#### Stored records:
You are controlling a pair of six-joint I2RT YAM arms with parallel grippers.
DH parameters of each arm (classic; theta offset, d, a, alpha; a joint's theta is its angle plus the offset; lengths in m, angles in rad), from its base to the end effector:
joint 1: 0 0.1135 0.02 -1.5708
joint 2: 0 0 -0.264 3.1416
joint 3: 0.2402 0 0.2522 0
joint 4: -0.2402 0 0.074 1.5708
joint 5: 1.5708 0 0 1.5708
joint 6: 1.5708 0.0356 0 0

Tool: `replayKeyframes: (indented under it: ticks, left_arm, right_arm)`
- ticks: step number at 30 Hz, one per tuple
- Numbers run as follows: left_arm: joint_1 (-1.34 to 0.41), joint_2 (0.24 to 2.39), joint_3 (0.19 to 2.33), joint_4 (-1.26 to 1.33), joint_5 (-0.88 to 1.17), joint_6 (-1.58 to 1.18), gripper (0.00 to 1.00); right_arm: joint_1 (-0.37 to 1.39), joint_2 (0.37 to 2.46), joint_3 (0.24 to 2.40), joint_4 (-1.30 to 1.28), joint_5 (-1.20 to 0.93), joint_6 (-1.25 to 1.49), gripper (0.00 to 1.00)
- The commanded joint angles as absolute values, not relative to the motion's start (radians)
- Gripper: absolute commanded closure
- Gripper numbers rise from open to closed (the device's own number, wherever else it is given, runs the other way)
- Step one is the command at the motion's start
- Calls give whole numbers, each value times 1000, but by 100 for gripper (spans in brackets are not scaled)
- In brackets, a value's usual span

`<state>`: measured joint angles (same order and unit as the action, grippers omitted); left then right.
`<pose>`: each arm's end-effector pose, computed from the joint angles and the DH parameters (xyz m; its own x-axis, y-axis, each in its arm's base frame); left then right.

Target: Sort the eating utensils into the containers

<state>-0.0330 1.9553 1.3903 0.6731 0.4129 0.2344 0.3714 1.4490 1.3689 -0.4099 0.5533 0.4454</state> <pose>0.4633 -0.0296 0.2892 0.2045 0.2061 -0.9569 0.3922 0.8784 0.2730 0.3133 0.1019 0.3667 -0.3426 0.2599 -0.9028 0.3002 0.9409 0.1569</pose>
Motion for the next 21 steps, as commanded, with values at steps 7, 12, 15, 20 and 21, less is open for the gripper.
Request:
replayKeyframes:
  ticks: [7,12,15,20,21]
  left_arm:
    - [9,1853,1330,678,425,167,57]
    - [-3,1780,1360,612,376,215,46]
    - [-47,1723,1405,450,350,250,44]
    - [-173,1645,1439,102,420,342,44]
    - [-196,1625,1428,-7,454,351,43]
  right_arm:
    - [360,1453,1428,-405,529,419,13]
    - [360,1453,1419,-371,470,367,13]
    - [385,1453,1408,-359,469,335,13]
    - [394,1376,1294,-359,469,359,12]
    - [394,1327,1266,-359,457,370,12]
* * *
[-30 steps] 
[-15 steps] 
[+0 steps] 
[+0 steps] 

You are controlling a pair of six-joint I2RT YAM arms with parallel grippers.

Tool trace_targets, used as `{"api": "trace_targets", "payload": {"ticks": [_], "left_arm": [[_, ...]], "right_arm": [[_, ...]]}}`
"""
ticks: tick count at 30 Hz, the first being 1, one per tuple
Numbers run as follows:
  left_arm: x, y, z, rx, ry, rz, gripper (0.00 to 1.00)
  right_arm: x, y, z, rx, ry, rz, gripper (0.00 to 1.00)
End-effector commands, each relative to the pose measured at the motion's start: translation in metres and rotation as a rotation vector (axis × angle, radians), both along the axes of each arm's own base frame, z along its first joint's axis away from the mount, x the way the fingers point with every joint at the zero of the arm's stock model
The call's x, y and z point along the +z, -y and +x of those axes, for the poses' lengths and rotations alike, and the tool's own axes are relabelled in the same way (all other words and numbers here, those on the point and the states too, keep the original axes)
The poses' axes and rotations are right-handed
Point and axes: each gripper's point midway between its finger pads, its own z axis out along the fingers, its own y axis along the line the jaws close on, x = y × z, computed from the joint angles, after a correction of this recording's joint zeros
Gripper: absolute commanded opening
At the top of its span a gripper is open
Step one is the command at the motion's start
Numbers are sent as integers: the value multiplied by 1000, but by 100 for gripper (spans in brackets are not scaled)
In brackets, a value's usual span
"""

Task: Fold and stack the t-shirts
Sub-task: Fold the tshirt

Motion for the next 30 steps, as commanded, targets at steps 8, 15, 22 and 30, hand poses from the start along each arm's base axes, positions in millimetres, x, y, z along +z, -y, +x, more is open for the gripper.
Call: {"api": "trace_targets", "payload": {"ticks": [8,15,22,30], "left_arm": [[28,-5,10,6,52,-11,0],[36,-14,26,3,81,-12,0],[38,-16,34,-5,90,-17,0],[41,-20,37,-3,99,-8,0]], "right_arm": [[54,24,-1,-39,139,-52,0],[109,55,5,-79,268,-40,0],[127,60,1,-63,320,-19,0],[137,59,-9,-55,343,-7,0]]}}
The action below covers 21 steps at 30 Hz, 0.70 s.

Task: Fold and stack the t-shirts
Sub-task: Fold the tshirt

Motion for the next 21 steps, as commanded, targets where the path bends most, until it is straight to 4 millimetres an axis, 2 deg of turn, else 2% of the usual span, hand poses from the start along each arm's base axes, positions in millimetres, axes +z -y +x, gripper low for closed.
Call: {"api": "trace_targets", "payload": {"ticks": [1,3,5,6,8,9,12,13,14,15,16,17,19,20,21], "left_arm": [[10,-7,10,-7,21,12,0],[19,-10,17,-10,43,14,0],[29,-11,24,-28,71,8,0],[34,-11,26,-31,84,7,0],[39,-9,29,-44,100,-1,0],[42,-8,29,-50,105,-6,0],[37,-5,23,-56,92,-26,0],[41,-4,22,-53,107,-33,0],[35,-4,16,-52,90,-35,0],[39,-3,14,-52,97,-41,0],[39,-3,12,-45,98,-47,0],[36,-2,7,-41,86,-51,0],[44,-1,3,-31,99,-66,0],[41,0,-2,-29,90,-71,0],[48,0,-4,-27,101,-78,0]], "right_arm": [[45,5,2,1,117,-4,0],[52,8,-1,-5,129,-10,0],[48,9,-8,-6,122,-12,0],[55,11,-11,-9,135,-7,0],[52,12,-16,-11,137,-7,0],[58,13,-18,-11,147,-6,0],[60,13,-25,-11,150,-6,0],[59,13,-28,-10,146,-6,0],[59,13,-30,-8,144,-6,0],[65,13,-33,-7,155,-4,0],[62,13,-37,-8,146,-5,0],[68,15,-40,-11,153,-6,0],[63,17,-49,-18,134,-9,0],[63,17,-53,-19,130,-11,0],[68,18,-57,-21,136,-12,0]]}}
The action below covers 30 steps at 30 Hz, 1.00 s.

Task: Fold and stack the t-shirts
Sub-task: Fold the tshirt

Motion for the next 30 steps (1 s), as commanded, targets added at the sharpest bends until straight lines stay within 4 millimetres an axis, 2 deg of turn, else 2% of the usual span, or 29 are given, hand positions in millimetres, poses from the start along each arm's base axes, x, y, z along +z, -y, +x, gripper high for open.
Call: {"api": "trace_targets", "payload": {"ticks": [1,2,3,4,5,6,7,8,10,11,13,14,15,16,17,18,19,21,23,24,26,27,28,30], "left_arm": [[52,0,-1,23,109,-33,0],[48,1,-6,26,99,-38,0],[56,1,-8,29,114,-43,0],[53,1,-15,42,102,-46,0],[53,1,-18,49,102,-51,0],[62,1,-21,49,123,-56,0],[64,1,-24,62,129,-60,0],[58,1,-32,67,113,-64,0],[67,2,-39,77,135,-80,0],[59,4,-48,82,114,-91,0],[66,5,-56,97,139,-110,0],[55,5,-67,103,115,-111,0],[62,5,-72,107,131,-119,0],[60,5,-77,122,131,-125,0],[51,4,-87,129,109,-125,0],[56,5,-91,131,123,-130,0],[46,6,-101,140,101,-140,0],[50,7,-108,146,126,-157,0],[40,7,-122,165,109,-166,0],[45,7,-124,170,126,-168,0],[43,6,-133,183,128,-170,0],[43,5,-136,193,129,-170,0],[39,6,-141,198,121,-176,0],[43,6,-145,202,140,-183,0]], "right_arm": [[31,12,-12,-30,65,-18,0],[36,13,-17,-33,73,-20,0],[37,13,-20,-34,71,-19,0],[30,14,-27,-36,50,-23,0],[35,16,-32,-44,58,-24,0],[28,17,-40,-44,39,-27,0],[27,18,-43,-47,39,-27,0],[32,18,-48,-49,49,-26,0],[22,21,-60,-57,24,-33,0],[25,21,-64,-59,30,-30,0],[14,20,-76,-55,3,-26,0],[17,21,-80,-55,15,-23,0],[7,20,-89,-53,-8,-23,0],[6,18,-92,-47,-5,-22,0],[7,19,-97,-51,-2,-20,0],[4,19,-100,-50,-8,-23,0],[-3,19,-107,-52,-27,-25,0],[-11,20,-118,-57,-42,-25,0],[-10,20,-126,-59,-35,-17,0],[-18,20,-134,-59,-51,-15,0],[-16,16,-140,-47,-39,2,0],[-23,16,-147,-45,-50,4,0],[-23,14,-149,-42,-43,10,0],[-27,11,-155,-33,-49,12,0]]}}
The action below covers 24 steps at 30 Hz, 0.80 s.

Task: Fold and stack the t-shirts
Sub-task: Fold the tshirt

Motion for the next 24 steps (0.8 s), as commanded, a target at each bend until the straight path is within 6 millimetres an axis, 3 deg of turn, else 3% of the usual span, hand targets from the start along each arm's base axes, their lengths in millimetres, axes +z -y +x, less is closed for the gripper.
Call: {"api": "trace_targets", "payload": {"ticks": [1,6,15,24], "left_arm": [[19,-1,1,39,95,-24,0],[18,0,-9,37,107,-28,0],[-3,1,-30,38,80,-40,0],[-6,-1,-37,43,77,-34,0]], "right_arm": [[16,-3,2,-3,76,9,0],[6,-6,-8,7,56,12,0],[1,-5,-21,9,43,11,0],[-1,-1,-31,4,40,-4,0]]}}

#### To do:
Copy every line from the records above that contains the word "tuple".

#### Task answer:
- ticks: step number at 30 Hz, one per tuple
ticks: tick count at 30 Hz, the first being 1, one per tuple

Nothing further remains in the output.